There is potential for broad implementation of RA prevention, but more work needs to be done to understand the long-term potential benefits, harms and cost effectiveness of these strategies. This model informs other rheumatic diseases that follow a similar framework of biomarker abnormalities preceding clinical onset. Rheumatologists should be aware of these advances and consider contributing to research when they are able.
Jeffrey A. Sparks, MD, MMSc, is an assistant professor of medicine at Brigham and Women’s Hospital and Harvard Medical School in Boston. He uses patient-oriented and epidemiologic research studies to investigate the etiology, outcomes and public health burden of rheumatoid arthritis.

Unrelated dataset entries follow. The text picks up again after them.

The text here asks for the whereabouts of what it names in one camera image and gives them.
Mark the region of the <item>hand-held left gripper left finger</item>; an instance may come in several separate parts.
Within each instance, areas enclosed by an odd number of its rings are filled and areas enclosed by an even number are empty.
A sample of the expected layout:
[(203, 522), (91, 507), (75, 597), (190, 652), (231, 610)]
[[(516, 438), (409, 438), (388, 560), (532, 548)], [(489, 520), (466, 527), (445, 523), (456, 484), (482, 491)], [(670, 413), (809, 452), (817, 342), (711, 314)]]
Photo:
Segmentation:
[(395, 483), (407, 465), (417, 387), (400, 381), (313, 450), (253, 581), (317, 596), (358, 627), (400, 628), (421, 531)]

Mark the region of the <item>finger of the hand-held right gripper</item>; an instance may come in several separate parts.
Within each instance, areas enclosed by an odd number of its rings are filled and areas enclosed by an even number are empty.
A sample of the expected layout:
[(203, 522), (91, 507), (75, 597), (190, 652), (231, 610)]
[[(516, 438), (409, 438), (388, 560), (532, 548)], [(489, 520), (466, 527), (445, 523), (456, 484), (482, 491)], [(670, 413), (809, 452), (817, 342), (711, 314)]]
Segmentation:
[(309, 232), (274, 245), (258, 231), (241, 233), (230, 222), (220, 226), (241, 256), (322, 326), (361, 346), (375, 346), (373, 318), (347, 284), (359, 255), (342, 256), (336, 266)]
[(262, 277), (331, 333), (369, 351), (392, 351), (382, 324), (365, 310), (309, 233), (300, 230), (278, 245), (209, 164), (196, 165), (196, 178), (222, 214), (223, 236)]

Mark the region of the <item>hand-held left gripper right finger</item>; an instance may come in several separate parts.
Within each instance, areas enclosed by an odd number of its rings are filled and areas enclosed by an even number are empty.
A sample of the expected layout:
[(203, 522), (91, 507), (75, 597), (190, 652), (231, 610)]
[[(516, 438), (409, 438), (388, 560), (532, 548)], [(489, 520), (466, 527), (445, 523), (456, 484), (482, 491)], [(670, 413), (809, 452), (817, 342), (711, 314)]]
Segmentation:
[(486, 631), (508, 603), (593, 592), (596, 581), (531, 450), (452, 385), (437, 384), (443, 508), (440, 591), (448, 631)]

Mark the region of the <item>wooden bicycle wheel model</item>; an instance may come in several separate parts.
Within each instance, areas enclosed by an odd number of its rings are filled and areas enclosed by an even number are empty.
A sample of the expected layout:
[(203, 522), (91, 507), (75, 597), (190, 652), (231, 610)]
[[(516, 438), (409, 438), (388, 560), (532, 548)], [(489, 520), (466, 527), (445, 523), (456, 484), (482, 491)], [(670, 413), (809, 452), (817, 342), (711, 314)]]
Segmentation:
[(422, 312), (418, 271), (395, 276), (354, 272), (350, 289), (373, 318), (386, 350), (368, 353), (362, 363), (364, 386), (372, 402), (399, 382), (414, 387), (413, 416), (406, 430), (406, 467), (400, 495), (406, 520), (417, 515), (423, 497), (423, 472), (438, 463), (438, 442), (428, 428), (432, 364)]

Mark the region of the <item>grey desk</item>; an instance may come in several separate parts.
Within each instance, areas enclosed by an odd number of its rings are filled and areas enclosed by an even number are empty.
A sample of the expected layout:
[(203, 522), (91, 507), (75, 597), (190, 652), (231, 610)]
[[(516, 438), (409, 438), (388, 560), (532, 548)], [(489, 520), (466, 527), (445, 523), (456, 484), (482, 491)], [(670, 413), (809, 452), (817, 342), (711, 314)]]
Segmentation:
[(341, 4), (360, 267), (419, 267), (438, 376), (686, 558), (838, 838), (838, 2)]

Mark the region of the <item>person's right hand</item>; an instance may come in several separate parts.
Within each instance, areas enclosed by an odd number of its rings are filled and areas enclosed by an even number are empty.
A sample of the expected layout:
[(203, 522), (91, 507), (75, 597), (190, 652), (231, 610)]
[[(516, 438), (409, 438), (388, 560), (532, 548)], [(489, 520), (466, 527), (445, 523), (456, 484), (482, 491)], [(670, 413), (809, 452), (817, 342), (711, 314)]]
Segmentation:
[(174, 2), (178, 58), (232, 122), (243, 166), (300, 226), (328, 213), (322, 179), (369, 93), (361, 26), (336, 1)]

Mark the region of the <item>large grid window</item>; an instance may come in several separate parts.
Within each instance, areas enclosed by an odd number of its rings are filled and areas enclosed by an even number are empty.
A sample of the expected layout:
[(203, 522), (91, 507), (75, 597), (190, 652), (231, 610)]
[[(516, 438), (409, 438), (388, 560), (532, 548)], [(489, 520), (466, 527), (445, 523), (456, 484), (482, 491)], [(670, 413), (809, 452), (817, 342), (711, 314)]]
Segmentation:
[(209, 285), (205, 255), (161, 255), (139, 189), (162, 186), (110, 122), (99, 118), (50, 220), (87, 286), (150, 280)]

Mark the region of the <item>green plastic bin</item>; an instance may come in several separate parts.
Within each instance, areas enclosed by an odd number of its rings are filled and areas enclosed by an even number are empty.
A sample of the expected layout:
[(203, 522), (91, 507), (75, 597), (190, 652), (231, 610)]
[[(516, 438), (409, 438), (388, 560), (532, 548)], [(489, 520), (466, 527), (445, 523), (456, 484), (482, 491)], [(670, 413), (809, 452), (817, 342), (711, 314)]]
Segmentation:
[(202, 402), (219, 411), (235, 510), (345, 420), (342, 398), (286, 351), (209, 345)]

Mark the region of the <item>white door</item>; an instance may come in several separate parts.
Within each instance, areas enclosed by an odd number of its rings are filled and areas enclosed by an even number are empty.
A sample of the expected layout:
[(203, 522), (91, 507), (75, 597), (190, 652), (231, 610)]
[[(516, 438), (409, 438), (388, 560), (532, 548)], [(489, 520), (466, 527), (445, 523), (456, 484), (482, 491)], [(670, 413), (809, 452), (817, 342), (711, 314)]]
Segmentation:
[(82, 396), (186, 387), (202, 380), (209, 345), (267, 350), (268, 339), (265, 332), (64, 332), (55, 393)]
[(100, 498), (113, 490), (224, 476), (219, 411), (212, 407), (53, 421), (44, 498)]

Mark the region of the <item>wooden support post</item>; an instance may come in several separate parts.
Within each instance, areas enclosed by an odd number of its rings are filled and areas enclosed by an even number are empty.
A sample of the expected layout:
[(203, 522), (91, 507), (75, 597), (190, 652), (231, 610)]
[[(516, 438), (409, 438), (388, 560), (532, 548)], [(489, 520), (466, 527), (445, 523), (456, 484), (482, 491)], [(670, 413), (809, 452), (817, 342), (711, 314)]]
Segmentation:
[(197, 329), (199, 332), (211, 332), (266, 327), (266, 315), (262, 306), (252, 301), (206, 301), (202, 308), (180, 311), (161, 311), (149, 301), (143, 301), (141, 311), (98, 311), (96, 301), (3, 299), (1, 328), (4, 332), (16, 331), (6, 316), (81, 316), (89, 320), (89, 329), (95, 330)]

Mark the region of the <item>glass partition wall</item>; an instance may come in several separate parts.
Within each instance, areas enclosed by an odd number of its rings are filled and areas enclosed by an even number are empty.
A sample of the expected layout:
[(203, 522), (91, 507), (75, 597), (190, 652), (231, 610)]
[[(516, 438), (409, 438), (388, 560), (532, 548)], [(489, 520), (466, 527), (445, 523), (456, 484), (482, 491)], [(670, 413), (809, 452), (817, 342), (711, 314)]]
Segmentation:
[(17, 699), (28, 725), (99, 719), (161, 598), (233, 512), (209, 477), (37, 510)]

Kevin Deane, MD, PhD, is a rheumatologist at the University of Colorado in Denver. His research interest is in the natural history of rheumatoid arthritis. He is the principal investigator on the NIH/NIAID-sponsored StopRA study, which is evaluating the role of hydroxychloroquine in the prevention of rheumatoid arthritis in individuals who are positive for antibodies to citrullinated protein antigens, but do not yet have synovitis.
Grant Funding/Disclosures
Drs. Sparks and Deane’s work on this manuscript was supported by NIH/NIAID Autoimmunity Center of Excellence (AI110503). Dr. Sparks is supported by NIH/NIAMS (K23 AR069688 and L30 AR066953). Dr. Deane has served as a consultant to Inova Diagnostics Inc. and Janssen Pharmaceuticals Inc. Dr. Sparks has no relevant financial disclosures.